## TASK INSTRUCTIONS
Pictures excluded, output the lines of the data below between the one holding "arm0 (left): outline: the" and the one holding "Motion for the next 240", inclusive, exactly as they stand.
========================================
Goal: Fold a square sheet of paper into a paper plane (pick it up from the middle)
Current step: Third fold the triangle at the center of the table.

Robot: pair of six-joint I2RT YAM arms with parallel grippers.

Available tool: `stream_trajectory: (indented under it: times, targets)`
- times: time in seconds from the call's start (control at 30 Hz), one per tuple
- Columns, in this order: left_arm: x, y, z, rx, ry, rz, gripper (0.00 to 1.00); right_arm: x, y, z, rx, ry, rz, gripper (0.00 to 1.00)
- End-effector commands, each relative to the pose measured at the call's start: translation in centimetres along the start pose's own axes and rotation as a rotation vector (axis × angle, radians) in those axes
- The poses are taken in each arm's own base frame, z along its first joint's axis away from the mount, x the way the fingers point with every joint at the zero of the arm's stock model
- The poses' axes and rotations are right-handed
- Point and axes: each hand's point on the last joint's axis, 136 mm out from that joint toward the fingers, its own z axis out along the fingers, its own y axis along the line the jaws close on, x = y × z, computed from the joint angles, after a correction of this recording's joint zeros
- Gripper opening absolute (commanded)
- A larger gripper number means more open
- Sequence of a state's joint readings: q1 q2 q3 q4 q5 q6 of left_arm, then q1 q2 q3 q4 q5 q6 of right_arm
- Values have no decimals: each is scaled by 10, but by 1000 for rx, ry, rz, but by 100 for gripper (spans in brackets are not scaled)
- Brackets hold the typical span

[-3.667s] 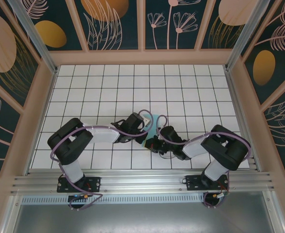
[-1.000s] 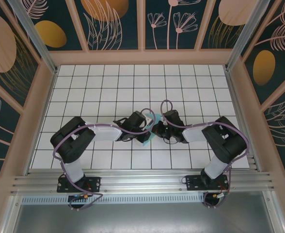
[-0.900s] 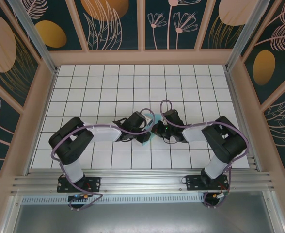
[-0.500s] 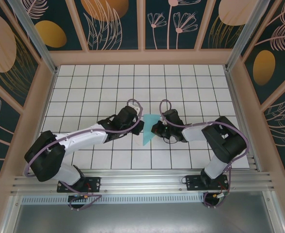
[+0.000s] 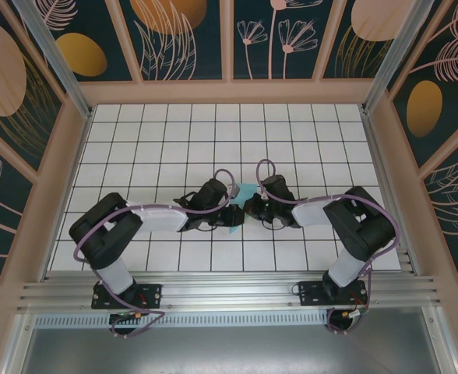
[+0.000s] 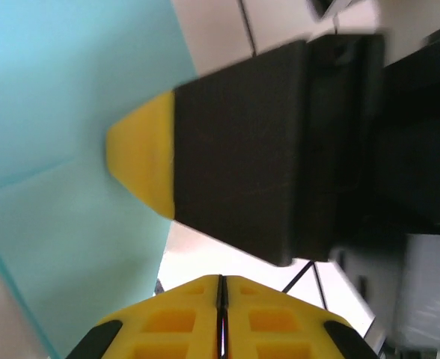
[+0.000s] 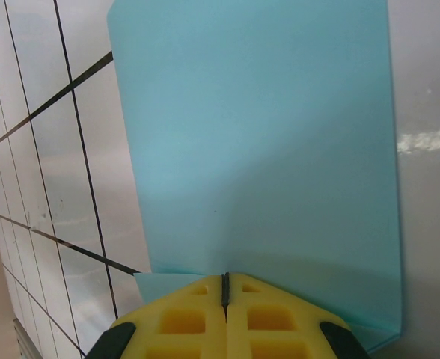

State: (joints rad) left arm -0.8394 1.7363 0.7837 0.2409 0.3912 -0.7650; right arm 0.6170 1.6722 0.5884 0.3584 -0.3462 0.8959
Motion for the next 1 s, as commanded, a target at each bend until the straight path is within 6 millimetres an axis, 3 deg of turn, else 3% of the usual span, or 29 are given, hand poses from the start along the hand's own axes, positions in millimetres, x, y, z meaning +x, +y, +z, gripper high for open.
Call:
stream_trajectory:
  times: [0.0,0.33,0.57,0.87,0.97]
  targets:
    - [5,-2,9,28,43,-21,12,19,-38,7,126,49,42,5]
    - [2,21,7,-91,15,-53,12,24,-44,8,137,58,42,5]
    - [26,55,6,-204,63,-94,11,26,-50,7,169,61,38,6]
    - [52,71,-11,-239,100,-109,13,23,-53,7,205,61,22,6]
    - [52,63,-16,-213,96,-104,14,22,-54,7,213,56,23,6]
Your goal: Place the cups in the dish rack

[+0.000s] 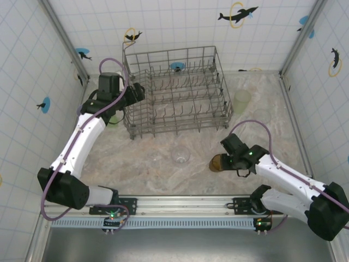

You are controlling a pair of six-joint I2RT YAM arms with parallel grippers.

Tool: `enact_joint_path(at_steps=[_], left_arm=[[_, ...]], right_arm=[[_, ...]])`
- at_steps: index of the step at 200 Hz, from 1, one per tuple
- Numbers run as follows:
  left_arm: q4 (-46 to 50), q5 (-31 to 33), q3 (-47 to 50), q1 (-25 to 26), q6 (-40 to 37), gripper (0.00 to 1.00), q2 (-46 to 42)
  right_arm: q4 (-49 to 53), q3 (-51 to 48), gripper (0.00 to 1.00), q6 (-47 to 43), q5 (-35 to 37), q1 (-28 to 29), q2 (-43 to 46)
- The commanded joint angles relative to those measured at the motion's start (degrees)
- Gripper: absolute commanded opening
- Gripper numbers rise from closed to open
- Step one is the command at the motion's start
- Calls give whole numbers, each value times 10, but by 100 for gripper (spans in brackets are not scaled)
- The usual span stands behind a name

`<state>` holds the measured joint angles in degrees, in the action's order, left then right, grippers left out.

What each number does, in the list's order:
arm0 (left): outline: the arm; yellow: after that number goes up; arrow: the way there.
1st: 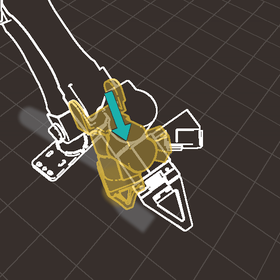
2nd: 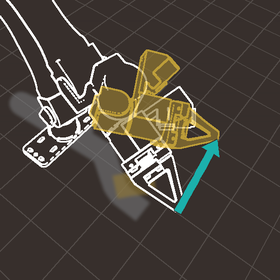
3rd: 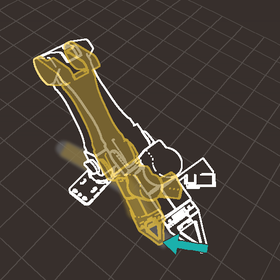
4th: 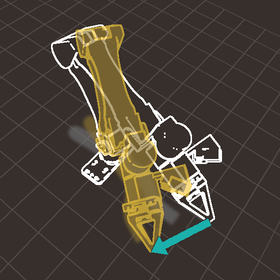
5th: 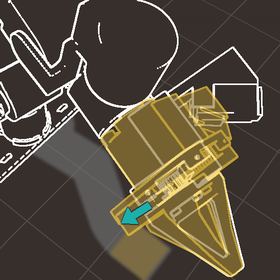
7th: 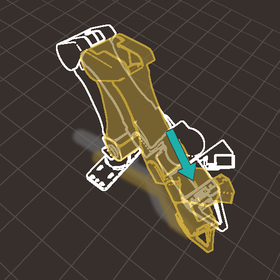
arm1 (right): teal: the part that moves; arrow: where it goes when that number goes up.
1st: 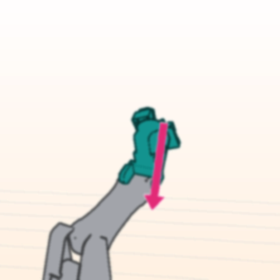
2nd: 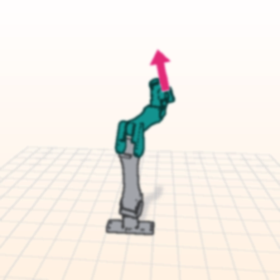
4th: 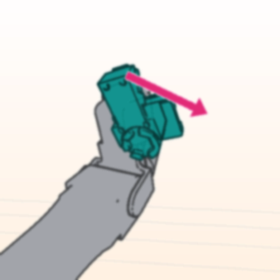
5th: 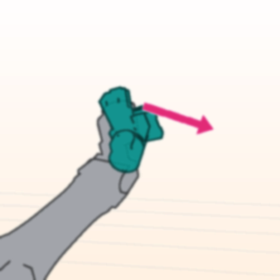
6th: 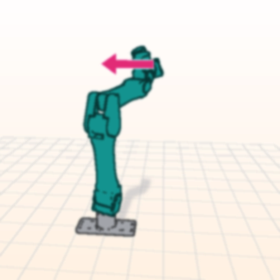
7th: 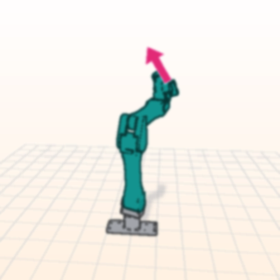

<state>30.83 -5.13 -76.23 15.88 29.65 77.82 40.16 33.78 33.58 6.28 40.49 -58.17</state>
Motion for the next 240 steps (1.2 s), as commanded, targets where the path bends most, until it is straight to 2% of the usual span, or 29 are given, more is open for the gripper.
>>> enact_joint_path(at_steps=[1,76,135,240], left_arm=[[-2,4,-8,5,5,98,7],[0,6,-14,5,-7,98,20],[5,12,-9,5,-16,98,22],[20,17,-22,5,-30,98,36]], right_arm=[[24,26,0,-3,36,-3,-7],[82,93,0,-29,61,-64,-12],[135,182,0,-60,92,-101,-20],[188,373,0,-141,131,-191,-107]])
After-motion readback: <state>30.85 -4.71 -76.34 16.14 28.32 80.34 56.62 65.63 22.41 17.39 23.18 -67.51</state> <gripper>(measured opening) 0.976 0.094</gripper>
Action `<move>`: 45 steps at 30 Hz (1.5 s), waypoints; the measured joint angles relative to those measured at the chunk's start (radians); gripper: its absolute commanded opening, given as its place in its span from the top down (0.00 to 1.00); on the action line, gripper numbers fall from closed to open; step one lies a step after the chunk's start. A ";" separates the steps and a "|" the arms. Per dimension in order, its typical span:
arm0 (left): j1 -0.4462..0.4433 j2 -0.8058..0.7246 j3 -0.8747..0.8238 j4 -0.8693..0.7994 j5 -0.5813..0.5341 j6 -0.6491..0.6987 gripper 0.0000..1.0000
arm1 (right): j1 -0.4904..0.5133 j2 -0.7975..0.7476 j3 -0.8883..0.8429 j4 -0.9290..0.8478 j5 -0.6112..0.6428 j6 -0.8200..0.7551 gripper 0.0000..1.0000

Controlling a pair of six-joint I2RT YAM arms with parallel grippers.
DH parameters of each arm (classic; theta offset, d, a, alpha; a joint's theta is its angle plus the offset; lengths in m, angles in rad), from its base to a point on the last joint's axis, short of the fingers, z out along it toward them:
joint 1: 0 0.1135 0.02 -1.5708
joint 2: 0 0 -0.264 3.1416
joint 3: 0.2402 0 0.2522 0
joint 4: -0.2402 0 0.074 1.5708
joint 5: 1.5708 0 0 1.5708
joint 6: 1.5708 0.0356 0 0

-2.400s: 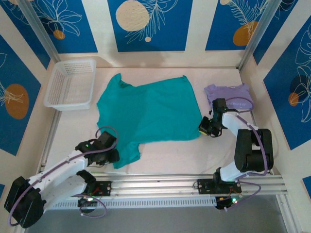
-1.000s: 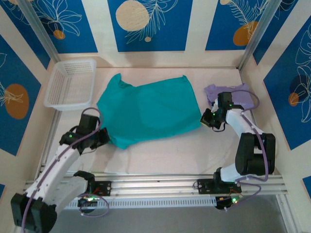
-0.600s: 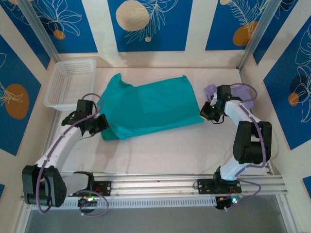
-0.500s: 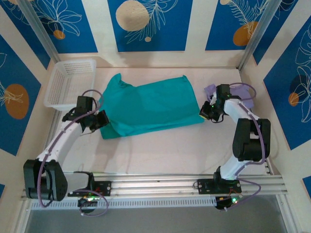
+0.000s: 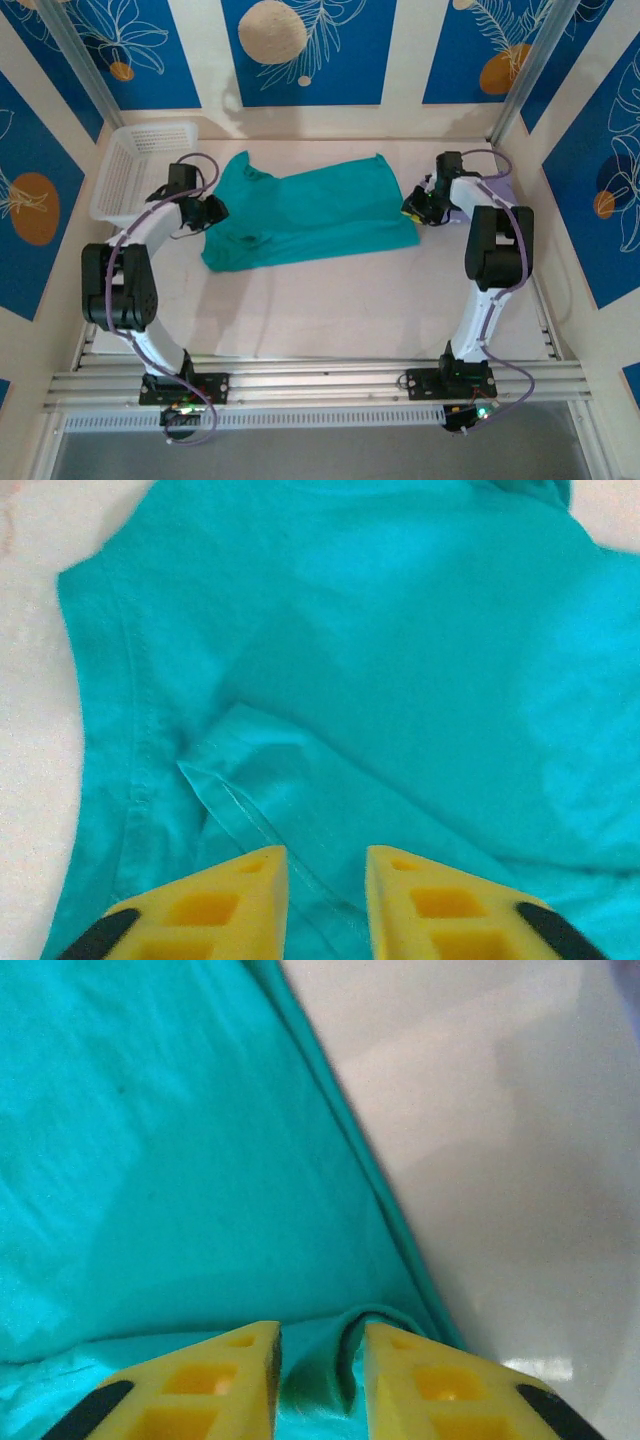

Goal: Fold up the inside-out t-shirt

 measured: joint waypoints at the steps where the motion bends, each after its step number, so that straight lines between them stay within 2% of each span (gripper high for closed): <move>1: 0.001 -0.001 0.000 -0.002 -0.011 0.001 0.65 | 0.000 0.001 0.003 -0.002 0.010 -0.004 0.65; 6: -0.018 -0.130 -0.109 0.057 -0.047 -0.004 0.52 | 0.021 -0.082 -0.060 -0.005 0.084 -0.024 0.62; 9: -0.067 -0.277 -0.253 0.091 -0.051 -0.024 0.50 | 0.069 -0.166 -0.142 -0.005 0.119 -0.037 0.62; 12: -0.125 -0.343 -0.349 0.124 -0.031 -0.043 0.49 | 0.127 -0.180 -0.161 -0.008 0.145 -0.063 0.63; 15: -0.159 -0.314 -0.386 0.143 -0.007 -0.055 0.49 | 0.167 -0.140 -0.153 -0.013 0.163 -0.087 0.63; 20: -0.161 -0.201 -0.387 0.193 0.024 -0.051 0.49 | 0.161 -0.041 -0.135 -0.047 0.203 -0.119 0.64; 25: -0.161 -0.130 -0.386 0.200 0.021 -0.025 0.48 | 0.156 -0.038 -0.106 -0.111 0.255 -0.140 0.64; 30: -0.162 -0.125 -0.391 0.198 0.013 0.000 0.48 | 0.156 -0.061 -0.143 -0.165 0.296 -0.143 0.65; 33: -0.174 -0.147 -0.429 0.194 0.036 0.007 0.46 | 0.156 -0.137 -0.245 -0.172 0.327 -0.130 0.65; 37: -0.205 -0.248 -0.481 0.149 0.094 0.007 0.43 | 0.159 -0.315 -0.428 -0.212 0.362 -0.100 0.63; 39: -0.208 -0.299 -0.491 0.129 0.110 0.003 0.42 | 0.180 -0.416 -0.473 -0.216 0.382 -0.105 0.57; 42: -0.205 -0.359 -0.494 0.129 0.113 -0.010 0.43 | 0.285 -0.551 -0.480 -0.127 0.365 -0.154 0.51; 45: -0.183 -0.369 -0.503 0.153 0.116 -0.029 0.45 | 0.428 -0.581 -0.461 0.030 0.276 -0.209 0.45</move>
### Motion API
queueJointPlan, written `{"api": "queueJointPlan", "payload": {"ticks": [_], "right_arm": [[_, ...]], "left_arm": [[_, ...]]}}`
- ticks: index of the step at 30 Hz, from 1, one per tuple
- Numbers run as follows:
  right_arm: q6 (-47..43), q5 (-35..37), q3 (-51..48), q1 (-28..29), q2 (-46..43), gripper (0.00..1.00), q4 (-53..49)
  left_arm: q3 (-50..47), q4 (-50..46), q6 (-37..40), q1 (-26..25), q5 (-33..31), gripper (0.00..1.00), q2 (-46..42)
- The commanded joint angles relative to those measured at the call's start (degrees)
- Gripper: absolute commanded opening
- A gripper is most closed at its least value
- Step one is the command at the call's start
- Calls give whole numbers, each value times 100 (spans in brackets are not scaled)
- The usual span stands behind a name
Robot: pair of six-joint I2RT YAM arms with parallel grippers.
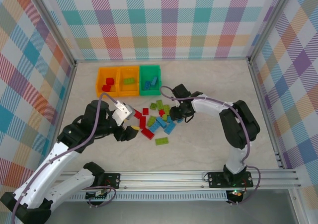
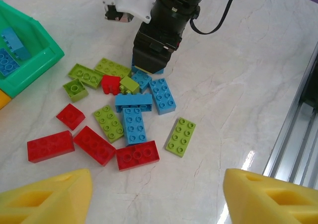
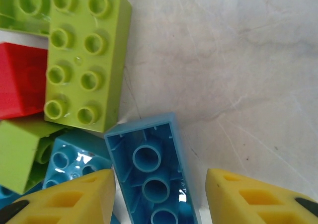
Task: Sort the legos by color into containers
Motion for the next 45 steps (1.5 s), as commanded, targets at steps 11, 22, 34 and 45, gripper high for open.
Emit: {"api": "queueJointPlan", "payload": {"ticks": [11, 22, 34, 45], "right_arm": [[182, -30, 99, 0, -447, 31, 47], [484, -509, 1170, 149, -368, 28, 1872], [-173, 462, 3966, 140, 2271, 31, 2163], [-572, 567, 3907, 123, 1794, 56, 1914]], "left_arm": [[-171, 302, -58, -51, -646, 90, -105], [104, 446, -1349, 36, -2410, 100, 729], [-235, 641, -1068, 37, -3022, 100, 494], [-320, 770, -953, 37, -3356, 100, 513]]}}
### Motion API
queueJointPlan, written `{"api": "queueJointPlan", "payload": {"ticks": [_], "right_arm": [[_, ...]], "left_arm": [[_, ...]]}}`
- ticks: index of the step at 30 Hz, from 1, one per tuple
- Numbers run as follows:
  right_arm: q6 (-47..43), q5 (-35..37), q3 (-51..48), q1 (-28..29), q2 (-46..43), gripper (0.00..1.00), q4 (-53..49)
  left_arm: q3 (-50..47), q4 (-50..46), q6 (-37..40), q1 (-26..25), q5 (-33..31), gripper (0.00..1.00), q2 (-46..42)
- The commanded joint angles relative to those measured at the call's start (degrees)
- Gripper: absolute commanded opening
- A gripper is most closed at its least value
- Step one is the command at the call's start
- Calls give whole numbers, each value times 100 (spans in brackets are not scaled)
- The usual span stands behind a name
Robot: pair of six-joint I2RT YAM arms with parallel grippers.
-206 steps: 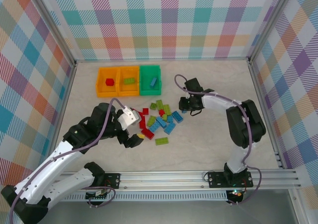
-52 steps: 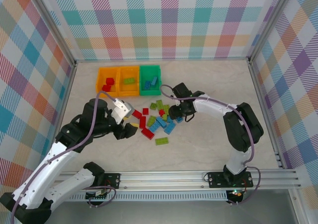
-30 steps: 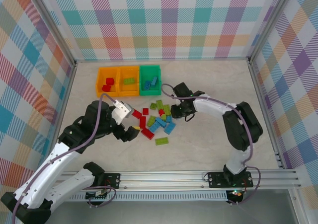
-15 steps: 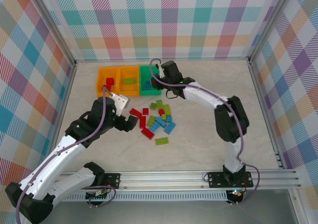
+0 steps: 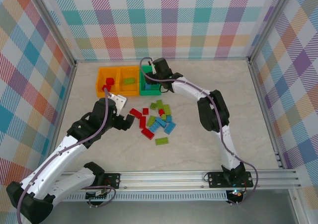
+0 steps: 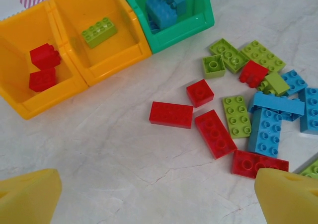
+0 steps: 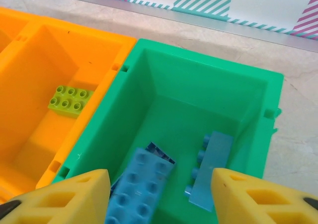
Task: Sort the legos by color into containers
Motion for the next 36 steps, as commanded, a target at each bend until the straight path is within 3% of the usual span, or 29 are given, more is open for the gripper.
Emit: {"api": "queueJointPlan", "payload": {"ticks": [1, 7, 11, 16, 23, 27, 30, 36], "right_arm": [[-192, -52, -418, -41, -915, 57, 8], [-361, -1177, -2213, -68, -2873, 71, -213], [-243, -2028, -3400, -63, -4376, 85, -1313], [297, -2956, -4774, -48, -5972, 97, -2487], [520, -2377, -5473, -10, -7161, 100, -3570], [546, -2283, -5485, -10, -7309, 100, -3746], [568, -2241, -5493, -10, -7399, 100, -3726], [572, -2159, -5504, -10, -7497, 100, -3725]], "left_arm": [[-33, 172, 70, 38, -142, 100, 33], [510, -198, -745, 30, 361, 100, 424], [802, -170, -2077, -11, 862, 96, 902], [563, 464, -3261, -28, 851, 88, 1655], [1450, 923, -2874, -219, 1191, 82, 3859], [2205, 1002, -2384, -277, 857, 73, 5074], [2742, 815, -2104, -264, 742, 67, 5716], [3317, 566, -1782, -181, 714, 65, 6492]]}}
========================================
## RESULT BELOW
arm0 (left): outline: the arm; yellow: after that number goes up; arrow: the way there.
1st: 
2nd: 
3rd: 
4th: 
5th: 
7th: 
arm1 (right): teal: the part that moves; arrow: where it goes when that number goes up.
1st: 
2nd: 
4th: 
5th: 
6th: 
7th: 

<state>30.83 -5.13 -76.23 15.88 29.65 77.82 40.16 33.78 33.58 6.28 40.49 -58.17</state>
Motion for the next 240 steps (1.2 s), as commanded, targets where the path bends most, until it is straight to 2% of the usual span, or 29 are given, more is open for the gripper.

This answer is complete as written.